Мария отодвинулась от мужа.
— Глаз не кажет батюшка царь. А если и кажет, то с твоей Ириной все о красоте душевной болтают. О телесной забыли совсем.
— Плохо.
— А по мне так и пожалеть царицу. Каждый год детей рожает и все мертвые. Не пускает бог.
— Помочь ему и себе надо. Что? — Борис посмотрел на жену и продолжил быстро. — Укореняться надо, Маша. На волоске висим, а волосок тот жизнь царя. А ты видишь, какая она тонкая.
— Может с Шуйскими с Романовыми сплестись?
— Мало сплелись? Федор Романов двоюродный брат царя. Шуйский Дмитрий брат Василия через сестру твою свояк мне. Все одно. Волки. Волки. Сестра твоя. Ведь она теперь Шуйская.
— А я Годунова.
— Свора чужая, безжалостная.
— Мы не такие.
Борис молча поцеловал жену, но оставались вместе они не долго. Посол литовский не мог ждать. Не такие теперь были времена.

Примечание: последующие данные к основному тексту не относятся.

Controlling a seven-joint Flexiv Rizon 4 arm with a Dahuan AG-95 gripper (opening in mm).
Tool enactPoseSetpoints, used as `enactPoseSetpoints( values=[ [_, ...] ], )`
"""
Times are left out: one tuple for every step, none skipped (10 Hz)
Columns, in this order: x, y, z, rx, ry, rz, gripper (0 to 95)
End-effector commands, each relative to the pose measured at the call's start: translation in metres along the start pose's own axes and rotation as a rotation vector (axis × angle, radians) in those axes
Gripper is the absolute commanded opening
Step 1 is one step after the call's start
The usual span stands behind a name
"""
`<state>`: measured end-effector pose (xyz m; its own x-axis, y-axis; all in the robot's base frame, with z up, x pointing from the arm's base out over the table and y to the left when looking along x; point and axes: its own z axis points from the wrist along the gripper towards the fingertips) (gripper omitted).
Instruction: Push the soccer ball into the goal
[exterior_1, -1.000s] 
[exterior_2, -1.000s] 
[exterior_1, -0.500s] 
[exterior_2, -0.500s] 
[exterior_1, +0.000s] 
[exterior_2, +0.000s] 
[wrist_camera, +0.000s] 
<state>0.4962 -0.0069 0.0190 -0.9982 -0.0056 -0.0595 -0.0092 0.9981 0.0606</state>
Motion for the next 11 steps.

Жил Битяговский недалеко, на бывшем подворье Кирилловского монастыря. За избой на высокой каменной подклети был невеликий яблоневый сад. Там стоял длинный узкий стол с такими же лавками. Водянистое небольшое солнце, пробивалось сквозь грязные облака вниз к западу. Битяговский сел во главе. По бокам были его жена и батюшка Огурец. Потом сели Каракут с Рыбкой. Прислуживал Мишка Качалов с перекинутым через плечо рушником. На хорошего сукна скатерти были расставлены закуски, жбаны с пивом и медом, а по середке совсем уж боярская еда. Средних размеров лебедь с перьями и моченым пошлым яблоком в оранжевом клюве. Битяговский поспешал, ел и говорил одновременно.
— Жить вас у батюшки Огурца определим. Он вдовый. Ни вам стесняться, ни ему бояться нечего.
— Для охраны нас оставляешь? — спросил Каракут.
Битяговский помедлил.
— Дело важное… Нужно к правителю злоумышленника доставить.
Рыбка расправился с печеной курицей и принялся за чьи-то почки. Он сгреб их с края стола, куда их поставил для себя Мишка Качалов.
— Что за тать?
— Андрюшка Молчанов. Колдун Нагих. На правителя и семью его драгоценную порчу наводил. — дьяк помедлил и добавил давно в душе носимое.
— Бояре грызутся и лаются между собой. Один урон. Я знаю. Все видал. Где мы только с матушкой не служили.
Жена дьяка как-будто только ждала возможности вступить в разговор. Женщиной она была иконного вида с тонкими чертами и большими спокойными глазами. Без смирения, но с твердостью необыкновенной.
— Воронеж. — поделилась она воспоминаниями. — Страшнее места не видала. Даже Астрахань не так. Пусть там и персы в халатах вместо людей. Ни каши, ни щец. Одна белуга да осетр, рыбка превонючая. А как татарва из степи приползет всем табором. Хошь не хошь в осаду садись, от стрелок их горючих отбиваться и арбузами солеными животы набивать. Жуть. Тьма египетская… И все одно не Воронеж.
Битяговский запер этот словесный поток, на свою колею обихоженную свернул.
— Царь Иван вот где семьи боярские держал. На нас дьяков да людишек дворовых опирался. Тогда порядок был.